- _Brief_: Exactly reproduce the data from its first line through the line with "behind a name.", leaving out every line after it.

*** Task inputs ***

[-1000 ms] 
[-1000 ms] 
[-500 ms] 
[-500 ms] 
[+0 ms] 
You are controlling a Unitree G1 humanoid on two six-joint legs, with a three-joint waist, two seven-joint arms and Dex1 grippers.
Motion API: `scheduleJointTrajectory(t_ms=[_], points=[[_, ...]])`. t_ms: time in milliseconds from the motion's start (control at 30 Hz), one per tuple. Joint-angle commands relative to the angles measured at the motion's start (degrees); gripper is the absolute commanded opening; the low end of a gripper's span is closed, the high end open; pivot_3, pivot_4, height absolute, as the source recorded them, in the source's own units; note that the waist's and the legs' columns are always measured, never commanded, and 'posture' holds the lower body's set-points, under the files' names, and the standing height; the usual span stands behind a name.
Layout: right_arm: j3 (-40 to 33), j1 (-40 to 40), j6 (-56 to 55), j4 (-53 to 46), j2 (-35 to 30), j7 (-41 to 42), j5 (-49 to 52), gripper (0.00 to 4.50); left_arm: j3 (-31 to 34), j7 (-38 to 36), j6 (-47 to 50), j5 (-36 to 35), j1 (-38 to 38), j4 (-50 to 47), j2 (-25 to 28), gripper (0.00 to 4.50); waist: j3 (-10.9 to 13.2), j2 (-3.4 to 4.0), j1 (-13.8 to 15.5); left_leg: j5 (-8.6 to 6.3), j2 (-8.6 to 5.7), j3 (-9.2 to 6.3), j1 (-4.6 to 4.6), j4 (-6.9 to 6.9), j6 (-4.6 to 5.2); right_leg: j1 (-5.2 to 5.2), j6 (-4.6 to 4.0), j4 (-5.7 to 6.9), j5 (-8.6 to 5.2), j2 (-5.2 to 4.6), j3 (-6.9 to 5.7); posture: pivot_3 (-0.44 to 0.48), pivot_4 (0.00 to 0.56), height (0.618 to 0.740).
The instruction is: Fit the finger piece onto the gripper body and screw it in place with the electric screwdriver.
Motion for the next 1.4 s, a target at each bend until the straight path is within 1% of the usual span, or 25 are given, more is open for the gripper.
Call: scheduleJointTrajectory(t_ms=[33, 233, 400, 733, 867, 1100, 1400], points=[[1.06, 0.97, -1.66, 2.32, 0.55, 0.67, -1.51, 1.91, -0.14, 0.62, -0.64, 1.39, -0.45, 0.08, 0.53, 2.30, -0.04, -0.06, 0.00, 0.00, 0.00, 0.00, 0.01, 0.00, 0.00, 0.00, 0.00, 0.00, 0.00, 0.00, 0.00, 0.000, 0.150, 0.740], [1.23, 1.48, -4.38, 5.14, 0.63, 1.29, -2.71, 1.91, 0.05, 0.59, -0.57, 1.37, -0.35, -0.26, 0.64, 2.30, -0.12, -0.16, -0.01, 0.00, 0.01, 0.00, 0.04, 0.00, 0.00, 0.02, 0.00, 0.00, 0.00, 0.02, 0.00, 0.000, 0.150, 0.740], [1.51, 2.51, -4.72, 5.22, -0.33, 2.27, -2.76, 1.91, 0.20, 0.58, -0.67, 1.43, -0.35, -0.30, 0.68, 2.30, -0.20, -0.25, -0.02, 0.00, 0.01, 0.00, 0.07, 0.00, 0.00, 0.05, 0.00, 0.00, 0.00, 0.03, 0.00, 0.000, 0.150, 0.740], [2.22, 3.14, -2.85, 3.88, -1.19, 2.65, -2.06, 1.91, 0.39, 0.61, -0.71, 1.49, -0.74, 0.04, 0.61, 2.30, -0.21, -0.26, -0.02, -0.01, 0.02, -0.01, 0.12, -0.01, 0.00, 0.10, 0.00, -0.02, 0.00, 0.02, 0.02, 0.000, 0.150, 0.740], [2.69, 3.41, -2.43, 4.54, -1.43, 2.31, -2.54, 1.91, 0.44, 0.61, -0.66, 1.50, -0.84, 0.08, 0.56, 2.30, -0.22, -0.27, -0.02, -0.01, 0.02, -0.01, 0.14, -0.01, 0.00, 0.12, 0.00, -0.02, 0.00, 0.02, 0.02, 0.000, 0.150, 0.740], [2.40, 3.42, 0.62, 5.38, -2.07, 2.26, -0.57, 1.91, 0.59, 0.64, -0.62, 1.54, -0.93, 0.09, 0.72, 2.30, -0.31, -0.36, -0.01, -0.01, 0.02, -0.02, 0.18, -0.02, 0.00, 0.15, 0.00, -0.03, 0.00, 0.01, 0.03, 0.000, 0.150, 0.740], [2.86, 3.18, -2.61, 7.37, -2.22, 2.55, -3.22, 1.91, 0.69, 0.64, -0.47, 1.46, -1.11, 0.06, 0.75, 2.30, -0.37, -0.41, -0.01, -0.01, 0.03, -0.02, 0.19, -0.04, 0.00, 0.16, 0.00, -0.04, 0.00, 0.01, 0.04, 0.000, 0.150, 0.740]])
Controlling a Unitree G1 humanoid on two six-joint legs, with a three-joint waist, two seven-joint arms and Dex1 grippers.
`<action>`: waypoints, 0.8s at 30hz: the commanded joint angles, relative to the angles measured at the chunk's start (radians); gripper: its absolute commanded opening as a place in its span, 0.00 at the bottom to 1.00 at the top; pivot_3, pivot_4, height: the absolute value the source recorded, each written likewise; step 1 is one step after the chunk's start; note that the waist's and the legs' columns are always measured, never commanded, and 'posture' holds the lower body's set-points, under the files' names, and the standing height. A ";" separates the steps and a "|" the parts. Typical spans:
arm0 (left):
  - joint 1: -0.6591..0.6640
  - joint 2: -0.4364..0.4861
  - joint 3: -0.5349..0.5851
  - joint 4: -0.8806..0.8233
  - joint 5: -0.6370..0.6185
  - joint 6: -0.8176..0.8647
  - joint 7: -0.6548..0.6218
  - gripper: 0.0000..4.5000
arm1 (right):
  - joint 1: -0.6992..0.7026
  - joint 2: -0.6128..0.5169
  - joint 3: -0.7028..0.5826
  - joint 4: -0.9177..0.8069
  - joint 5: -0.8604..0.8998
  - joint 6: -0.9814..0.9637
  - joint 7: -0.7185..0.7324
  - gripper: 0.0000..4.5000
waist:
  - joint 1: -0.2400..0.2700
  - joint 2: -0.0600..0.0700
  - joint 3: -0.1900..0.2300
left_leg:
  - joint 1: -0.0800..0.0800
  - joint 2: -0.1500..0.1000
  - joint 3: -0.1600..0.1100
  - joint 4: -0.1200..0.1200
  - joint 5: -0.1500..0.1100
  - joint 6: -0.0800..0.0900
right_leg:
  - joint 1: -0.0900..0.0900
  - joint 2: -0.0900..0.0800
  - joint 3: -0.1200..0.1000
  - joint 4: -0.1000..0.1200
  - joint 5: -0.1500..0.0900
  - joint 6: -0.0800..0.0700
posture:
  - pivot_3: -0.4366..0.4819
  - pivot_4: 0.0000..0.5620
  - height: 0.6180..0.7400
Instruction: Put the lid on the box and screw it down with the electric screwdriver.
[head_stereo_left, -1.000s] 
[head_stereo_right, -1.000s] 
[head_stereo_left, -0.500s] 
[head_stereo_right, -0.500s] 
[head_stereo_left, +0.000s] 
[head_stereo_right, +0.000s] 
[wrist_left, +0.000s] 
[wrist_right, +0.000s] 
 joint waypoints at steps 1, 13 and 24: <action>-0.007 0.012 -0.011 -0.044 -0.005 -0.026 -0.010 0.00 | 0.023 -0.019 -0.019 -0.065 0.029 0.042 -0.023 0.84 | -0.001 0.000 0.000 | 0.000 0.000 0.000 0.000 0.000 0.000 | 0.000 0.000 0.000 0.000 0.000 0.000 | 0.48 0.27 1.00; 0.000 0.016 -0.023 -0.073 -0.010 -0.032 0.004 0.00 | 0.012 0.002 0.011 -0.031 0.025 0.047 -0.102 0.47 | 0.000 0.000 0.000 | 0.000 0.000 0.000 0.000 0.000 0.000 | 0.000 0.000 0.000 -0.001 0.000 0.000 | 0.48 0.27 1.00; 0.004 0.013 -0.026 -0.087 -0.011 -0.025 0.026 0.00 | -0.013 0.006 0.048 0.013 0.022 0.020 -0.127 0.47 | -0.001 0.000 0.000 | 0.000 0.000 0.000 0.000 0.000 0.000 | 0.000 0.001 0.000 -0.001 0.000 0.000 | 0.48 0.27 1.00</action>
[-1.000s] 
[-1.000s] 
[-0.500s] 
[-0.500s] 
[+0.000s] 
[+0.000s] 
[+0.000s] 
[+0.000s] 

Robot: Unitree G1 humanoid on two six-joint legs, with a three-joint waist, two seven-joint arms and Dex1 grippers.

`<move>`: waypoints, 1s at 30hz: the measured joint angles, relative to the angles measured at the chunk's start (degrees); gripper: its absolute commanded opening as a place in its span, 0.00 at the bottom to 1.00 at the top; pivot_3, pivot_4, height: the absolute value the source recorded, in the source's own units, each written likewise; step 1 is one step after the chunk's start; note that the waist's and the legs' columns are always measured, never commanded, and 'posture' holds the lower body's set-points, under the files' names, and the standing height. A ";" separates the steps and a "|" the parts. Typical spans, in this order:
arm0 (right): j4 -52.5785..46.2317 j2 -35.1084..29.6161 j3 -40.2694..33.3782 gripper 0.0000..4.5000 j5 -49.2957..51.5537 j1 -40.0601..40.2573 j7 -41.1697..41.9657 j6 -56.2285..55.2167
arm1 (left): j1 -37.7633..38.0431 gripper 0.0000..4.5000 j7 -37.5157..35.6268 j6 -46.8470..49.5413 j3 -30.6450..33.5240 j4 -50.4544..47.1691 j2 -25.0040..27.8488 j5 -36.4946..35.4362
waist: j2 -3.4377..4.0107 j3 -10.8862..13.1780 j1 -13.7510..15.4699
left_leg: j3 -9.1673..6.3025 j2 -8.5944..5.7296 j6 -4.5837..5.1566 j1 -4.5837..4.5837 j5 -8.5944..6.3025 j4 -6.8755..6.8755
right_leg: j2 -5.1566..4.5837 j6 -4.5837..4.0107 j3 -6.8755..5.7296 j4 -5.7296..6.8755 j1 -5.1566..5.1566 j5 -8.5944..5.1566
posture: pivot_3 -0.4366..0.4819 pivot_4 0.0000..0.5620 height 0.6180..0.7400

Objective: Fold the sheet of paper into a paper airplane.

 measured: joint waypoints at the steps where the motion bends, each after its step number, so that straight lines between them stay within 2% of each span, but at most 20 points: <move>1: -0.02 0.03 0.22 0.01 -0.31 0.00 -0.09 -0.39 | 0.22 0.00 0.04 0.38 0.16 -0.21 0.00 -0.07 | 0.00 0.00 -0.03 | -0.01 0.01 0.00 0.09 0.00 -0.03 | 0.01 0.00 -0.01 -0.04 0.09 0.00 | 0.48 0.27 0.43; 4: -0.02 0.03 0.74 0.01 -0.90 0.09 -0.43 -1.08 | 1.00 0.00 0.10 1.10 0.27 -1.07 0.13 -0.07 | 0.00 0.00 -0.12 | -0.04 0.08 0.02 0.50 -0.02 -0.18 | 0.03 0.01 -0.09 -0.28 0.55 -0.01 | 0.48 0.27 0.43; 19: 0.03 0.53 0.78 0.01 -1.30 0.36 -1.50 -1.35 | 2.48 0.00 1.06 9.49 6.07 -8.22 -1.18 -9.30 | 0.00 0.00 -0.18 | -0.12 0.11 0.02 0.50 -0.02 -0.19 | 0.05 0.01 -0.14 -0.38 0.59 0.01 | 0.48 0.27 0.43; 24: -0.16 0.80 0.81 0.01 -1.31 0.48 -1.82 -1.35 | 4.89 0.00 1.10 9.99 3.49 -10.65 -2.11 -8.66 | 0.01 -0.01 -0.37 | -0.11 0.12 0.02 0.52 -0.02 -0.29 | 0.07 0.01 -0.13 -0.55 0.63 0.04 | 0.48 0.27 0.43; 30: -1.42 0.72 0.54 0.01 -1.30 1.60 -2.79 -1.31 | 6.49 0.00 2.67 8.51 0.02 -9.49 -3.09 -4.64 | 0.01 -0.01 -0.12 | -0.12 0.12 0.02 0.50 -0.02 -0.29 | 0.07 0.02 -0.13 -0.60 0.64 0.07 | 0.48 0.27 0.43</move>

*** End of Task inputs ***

- _Exercise result_:
[-1000 ms] 
[-1000 ms] 
[-500 ms] 
[-500 ms] 
[+0 ms] 
You are controlling a Unitree G1 humanoid on two six-joint legs, with a three-joint waist, two seven-joint arms and Dex1 grippers.
Motion API: `scheduleJointTrajectory(t_ms=[_], points=[[_, ...]])`. t_ms: time in milliseconds from the motion's start (control at 30 Hz), one per tuple. Joint-angle commands relative to the angles measured at the motion's start (degrees); gripper is the absolute commanded opening; the low end of a gripper's span is closed, the high end open; pivot_3, pivot_4, height absolute, as the source recorded them, in the source's own units; note that the waist's and the legs' columns are always measured, never commanded, and 'posture' holds the lower body's set-points, under the files' names, and the standing height; the usual span stands behind a name.

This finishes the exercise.